Whoops I didn’t see that error message
Oct 13 2013
I was visiting a customer to do an MQ health check and looked at their MQ job log, and saw some messages that log shunt had failed, and some other configuration messages. They hadnt spotted the messages because they were not automated, and MQ produced so many messages.
I took some rexx’s exec that I had written and converted them to edit macros. These delete all of the boring messages and keep the ones which should be checked. When there are multiple messages of the same type – these are excluded.
So editing at the message logs using SDSF or editing a file of the message log, reduced a file of 78000 records down to
04.52.52 CSQI064E MQ01 Cannot get information from DB2. TOPIC;COPY objects not refreshed; 04.52.52 CSQM056E MQ01 CSQMDURR MQOPEN failed for queue;SYSTEM.DURABLE.SUBSCRIBER.QUEUE, MQRC=2085; 06.34.57 CSQP020E MQ01 CSQP1RSW Buffer pool 3 is too small – – – – – – – – – – – – – – – – – – – – – – – – – – – – – – – – – 62 Line(s) not Displayed 05.16.57 CSQ3201E MQ01 ABNORMAL EOT IN PROGRESS FOR;USER=PAICE1A CONNECTION-ID=RRSBATCH THREAD-XREF= JOBNAME=PAICE1A1;ASID=0 – – – – – – – – – – – – – – – – – – – – – – – – – – – – – – – – – 261 Line(s) not Displayed 04.52.52 CSQ5020E MQ01 CSQ5LIST SQL error, table;CSQ.OBJ_B_TOPIC not defined in DB2; 00.21.33 CSQ9016E MQ01 ‘ DISPLAY’ command request not authorized – – – – – – – – – – – – – – – – – – – – – – – – – – – – – – – – – 11 Line(s) not Displayed 00.21.33 CSQ9023E MQ01 CSQ9SCND ‘DISPLAY QMGR’ ABNORMAL COMPLETION – – – – – – – – – – – – – – – – – – – – – – – – – – – – – – – – – 17 Line(s) not Displayed 04.11.53 IEC501A M 1C5D,PRIVAT,SL,COMP,MQ01MSTR,MQ01MSTR,HLQ1.MQM.MQ01.A1.E00403.T0410083.A0034619 – – – – – – – – – – – – – – – – – – – – – – – – – – – – – – – – – 111 Line(s) not Displayed 04.11.53 IEC502E K 1C5D,BB1234,SL,MQ01MSTR,MQ01MSTR,HLQ1.MQM.MQ01.A1.E00403.T0410083.A0046619 – – – – – – – – – – – – – – – – – – – – – – – – – – – – – – – – – 111 Line(s) not Displayed 04.10.08 IEF233D M 1C5D,PRIVAT,SL,MQ01MSTR,MQ01MSTR,;HLQ1.MQM.MQ01.A1.E00403.T0410083.B0046619,;OR RESPOND TO IEF455D MESSAG – – – – – – – – – – – – – – – – – – – – – – – – – – – – – – – – – 77 Line(s) not Displayed 04.14.02 IEF234E K 1C5D,AA1234,PVT,MQ01MSTR,MQ01MSTR – – – – – – – – – – – – – – – – – – – – – – – – – – – – – – – – – 77 Line(s) not Displayed |
This works for the chinit as well as the queue manager logs.

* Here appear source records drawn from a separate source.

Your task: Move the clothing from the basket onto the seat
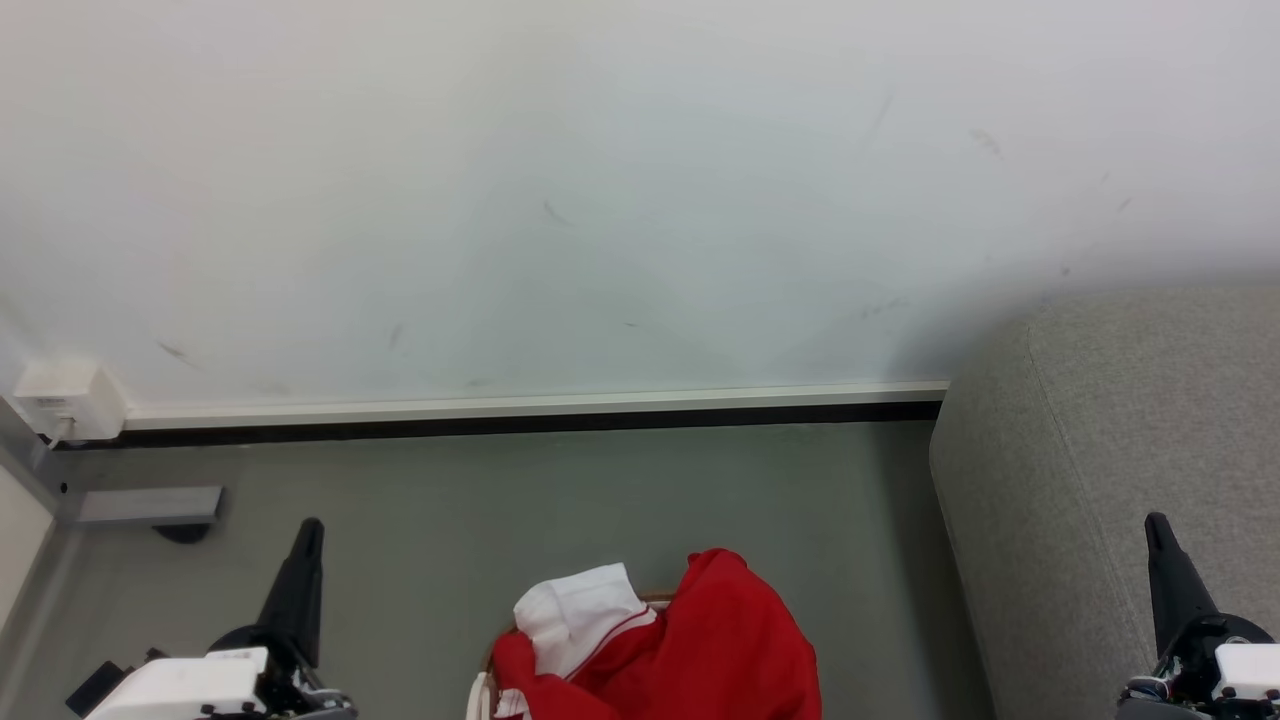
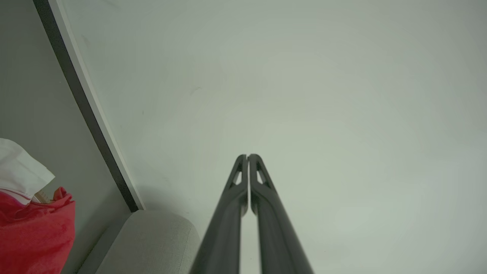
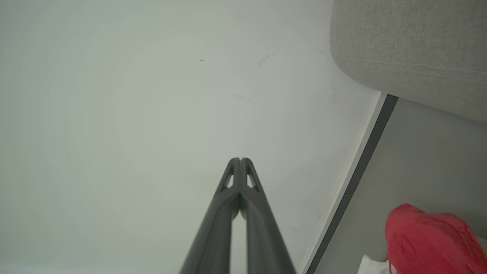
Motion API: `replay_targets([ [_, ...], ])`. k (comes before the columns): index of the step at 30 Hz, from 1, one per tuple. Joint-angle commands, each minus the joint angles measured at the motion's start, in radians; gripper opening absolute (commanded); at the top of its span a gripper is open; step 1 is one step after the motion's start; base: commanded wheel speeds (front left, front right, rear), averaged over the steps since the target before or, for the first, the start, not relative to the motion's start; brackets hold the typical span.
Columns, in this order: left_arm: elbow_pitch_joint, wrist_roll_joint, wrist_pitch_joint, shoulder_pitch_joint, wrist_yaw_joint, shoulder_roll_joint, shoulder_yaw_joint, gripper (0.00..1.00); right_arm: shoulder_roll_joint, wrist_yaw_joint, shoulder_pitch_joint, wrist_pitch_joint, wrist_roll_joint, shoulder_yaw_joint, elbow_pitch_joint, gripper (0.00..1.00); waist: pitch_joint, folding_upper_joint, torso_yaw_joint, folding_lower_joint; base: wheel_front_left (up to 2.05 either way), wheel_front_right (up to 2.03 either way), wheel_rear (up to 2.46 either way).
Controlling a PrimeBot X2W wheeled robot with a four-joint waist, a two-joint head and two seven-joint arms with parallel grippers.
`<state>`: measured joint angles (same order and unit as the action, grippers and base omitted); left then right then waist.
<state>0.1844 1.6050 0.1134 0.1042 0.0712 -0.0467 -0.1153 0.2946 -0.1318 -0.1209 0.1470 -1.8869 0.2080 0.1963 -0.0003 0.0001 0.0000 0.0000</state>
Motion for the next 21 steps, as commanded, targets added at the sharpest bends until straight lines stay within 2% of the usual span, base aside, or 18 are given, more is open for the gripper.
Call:
replay_targets([
  [1,-0.003,0.014,0.003,0.005,0.005,-0.007,-0.002,0.00,0.009,0.002,-0.001,0.002,-0.012,0.000,-0.002,0.00,0.000,-0.0001,0.000,0.0000,0.00,0.00,0.00],
  [12,-0.003,0.014,0.003,0.005,0.005,-0.007,-0.002,0.00,0.010,0.002,-0.001,0.004,-0.013,0.002,-0.003,0.00,0.000,-0.0001,0.000,0.0000,0.00,0.00,0.00],
  [13,0.000,0.000,0.000,0.000,0.000,0.000,0.000,1.00,0.001,0.000,0.000,0.001,-0.002,0.002,-0.001,1.00,0.000,-0.0001,0.000,0.0000,0.00,0.00,0.00],
  [21,0.016,-0.015,-0.024,-0.021,0.002,0.006,0.014,1.00,-0.026,0.000,0.021,0.008,0.038,0.005,0.016,1.00,0.000,-0.0001,0.000,0.0000,0.00,0.00,0.00],
])
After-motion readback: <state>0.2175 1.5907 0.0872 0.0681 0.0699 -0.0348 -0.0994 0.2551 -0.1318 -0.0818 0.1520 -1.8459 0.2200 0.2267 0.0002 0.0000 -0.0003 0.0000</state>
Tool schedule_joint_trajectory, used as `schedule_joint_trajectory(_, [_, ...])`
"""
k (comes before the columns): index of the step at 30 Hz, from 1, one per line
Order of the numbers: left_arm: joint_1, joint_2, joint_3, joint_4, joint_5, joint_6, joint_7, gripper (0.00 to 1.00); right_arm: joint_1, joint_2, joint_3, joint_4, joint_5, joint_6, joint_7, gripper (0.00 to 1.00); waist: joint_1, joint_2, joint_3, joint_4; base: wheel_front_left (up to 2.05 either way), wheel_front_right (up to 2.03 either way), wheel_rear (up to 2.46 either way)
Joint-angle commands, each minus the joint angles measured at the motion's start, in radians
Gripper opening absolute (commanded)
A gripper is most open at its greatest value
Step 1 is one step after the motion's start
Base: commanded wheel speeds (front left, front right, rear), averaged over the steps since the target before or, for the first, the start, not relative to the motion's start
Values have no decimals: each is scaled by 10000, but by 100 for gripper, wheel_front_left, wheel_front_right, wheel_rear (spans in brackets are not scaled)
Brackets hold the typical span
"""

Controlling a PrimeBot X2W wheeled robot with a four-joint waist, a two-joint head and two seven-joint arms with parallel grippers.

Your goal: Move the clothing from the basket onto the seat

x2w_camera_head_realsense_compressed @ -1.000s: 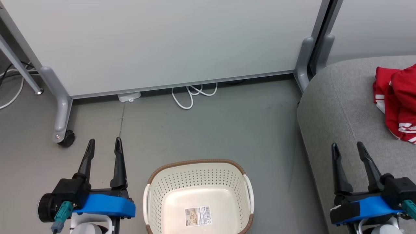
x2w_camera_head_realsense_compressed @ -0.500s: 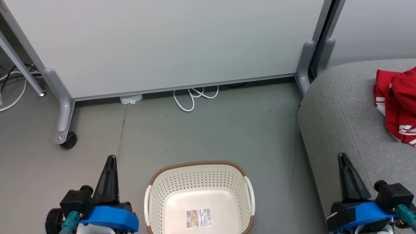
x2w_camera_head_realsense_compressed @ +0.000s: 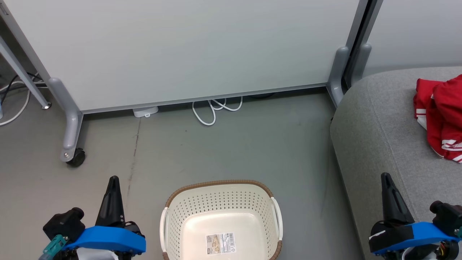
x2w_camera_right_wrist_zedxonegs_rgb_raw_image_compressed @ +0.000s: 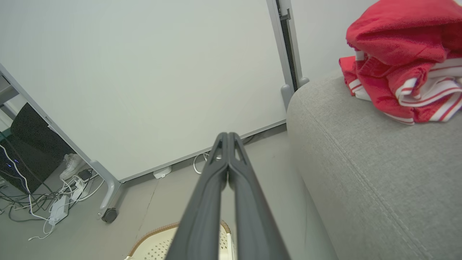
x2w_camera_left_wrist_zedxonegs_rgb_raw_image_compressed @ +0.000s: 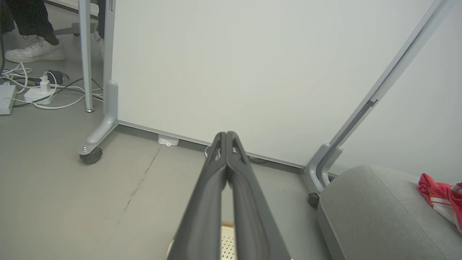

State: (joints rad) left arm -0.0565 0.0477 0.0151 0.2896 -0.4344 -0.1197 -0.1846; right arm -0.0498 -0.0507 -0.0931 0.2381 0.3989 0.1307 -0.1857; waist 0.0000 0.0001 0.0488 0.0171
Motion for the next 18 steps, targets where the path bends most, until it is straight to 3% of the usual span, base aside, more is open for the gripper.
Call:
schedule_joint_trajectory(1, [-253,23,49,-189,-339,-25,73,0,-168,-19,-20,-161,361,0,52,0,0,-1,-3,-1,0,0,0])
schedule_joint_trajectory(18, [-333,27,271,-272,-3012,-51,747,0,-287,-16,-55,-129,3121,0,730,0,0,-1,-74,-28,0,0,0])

The edit macros are in XMIT format here. You need to FTP them to z/OS in binary.
From Ubuntu I use FTP
BIN
Site cyl 1 pri=1 sec=1 recfm=fb lrecl=80 blksize=3200
put mqlog.xmit.bin mqlog.xmit
Then from TSO issue TSO RECEIVE INDSN(mqlog.xmit)

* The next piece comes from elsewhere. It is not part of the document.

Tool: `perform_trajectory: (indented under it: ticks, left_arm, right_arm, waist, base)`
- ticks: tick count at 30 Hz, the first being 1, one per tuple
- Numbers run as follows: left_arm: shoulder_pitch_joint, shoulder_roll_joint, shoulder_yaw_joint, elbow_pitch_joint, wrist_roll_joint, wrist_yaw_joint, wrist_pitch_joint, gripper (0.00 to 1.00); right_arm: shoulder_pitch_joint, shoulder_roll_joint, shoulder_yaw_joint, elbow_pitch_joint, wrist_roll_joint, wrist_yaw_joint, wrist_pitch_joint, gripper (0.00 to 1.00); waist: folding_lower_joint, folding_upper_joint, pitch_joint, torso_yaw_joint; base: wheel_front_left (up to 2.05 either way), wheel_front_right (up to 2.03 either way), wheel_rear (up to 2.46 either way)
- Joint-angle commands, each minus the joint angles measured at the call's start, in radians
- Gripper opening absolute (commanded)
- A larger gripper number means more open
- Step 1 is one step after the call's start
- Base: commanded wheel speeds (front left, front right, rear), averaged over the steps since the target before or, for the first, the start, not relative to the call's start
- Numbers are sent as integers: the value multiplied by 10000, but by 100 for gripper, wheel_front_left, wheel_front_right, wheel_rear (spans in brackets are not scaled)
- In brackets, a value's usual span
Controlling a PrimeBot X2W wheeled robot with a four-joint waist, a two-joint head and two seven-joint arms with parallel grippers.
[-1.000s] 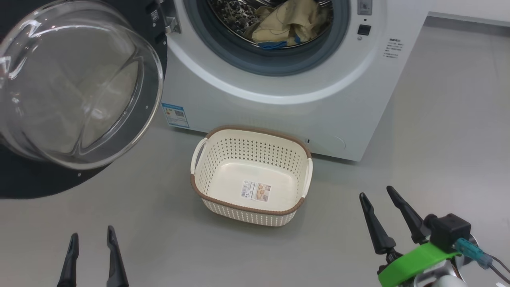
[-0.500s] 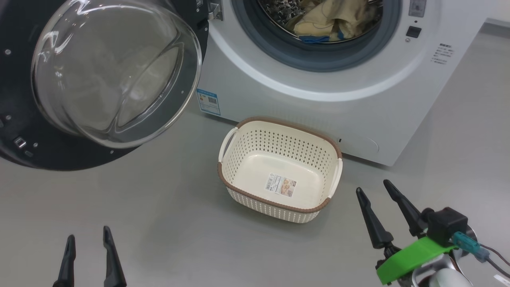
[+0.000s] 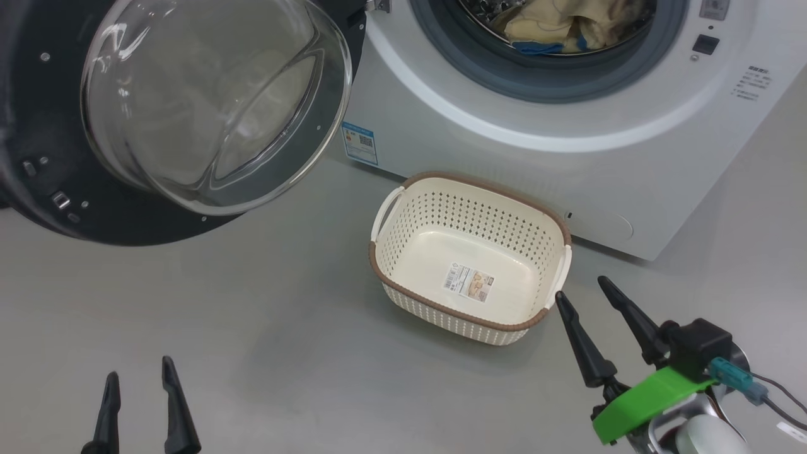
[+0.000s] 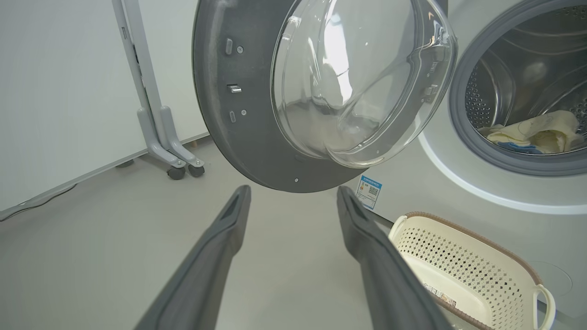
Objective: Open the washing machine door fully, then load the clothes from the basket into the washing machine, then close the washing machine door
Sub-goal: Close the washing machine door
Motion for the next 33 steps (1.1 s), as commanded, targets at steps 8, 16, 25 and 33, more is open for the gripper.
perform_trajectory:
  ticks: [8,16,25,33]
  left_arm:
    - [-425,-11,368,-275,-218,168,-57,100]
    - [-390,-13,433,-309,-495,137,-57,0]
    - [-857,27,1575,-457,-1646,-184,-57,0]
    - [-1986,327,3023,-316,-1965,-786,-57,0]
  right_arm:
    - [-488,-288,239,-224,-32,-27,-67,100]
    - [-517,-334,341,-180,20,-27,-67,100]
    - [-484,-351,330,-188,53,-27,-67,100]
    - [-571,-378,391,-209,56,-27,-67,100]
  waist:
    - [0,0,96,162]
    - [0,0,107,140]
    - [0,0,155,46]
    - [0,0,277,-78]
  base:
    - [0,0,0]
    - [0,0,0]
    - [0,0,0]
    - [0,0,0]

This will create a pds with 3 members in it. Either copy the three members in your ISPF concatenation, or add the data set to your concatentation REXX or SYSEXEC concatenation.

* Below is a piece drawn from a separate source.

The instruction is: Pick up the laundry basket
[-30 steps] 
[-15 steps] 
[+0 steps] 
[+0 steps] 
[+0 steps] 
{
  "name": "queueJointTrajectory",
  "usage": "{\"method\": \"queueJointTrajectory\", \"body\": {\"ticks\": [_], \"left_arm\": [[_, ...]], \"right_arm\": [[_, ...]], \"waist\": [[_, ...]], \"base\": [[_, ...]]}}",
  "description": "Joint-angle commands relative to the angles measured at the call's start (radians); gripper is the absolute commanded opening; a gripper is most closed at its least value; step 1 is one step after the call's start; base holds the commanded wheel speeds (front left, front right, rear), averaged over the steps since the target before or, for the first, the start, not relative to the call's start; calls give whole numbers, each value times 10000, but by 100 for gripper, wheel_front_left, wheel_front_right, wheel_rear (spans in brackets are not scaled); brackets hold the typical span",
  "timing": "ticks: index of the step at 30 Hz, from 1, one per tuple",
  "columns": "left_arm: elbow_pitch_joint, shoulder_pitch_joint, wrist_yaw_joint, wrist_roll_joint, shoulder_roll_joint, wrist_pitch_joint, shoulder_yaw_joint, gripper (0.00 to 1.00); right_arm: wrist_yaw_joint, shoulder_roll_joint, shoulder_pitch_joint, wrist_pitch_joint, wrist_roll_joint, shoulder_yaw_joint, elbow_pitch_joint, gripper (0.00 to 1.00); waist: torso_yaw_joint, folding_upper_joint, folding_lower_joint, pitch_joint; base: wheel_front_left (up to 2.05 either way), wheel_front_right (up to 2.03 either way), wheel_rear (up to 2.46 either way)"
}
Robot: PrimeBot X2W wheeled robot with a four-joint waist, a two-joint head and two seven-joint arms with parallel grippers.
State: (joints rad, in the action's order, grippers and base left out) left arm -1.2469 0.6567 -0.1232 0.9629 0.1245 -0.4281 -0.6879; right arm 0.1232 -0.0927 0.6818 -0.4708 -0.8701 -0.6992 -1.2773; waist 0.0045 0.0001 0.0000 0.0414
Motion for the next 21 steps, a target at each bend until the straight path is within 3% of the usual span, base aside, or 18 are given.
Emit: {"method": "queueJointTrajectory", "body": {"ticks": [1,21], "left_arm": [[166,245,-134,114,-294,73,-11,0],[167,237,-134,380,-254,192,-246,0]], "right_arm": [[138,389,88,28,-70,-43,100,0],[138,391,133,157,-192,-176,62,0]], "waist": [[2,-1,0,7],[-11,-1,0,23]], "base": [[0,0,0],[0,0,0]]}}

You can use the TSO command ISRDDN to list the dataset allocted. Copy the 3 members to a data set with DDNAME REXX.
If you do not have an existing data set you can use, you can use the following command from SDSF
tso altlib act appl(clist) da(‘paice.clist’)
if you use split screen you will need to issue the command on each session.
There are 3 macros you need to run
MQLOG1. This takes the multi line messages and rebuild them into one message – truncating if necessary
MQLOG2. This goes through the file and checks to see if it is an Information message which can be ignored ( such as the output from a display command), an error message which can be ignored ( you gave an invalid syntax to a command), and leaves the rest.
MQLOG3. This sorts the file into message id sequence. It then goes through the file and if the message number is the same as the previous it excludes it.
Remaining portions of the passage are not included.